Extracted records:

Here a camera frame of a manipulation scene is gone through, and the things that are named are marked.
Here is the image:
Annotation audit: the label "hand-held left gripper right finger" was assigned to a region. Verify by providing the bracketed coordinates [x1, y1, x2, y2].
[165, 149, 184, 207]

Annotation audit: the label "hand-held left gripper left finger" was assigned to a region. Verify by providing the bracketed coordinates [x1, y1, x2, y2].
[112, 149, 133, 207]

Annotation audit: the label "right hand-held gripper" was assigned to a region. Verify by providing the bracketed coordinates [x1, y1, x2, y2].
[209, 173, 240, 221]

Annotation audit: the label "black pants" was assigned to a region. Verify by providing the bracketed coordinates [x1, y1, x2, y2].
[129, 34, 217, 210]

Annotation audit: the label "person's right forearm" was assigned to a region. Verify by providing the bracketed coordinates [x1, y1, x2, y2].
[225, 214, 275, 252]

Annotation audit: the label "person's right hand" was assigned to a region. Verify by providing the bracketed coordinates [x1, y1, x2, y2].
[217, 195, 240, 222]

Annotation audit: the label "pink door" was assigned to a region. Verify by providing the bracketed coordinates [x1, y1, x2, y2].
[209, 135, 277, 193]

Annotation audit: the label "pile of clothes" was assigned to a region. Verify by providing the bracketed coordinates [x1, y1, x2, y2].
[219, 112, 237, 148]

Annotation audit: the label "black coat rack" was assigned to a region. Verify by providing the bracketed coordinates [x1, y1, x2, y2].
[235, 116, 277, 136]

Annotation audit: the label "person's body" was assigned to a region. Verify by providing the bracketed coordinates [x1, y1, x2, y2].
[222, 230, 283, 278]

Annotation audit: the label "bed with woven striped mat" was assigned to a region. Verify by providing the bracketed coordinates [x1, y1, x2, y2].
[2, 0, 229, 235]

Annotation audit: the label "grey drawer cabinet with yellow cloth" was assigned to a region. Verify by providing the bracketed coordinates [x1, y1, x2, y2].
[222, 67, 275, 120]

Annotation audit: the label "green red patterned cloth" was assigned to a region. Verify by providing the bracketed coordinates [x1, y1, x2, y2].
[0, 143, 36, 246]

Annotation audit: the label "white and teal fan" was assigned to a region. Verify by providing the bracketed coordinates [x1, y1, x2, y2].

What is expected: Return every line above in which the string "Here" occurs.

Solution to this exercise:
Here a camera frame of a manipulation scene is gone through, and the things that are named are marked.
Here is the image:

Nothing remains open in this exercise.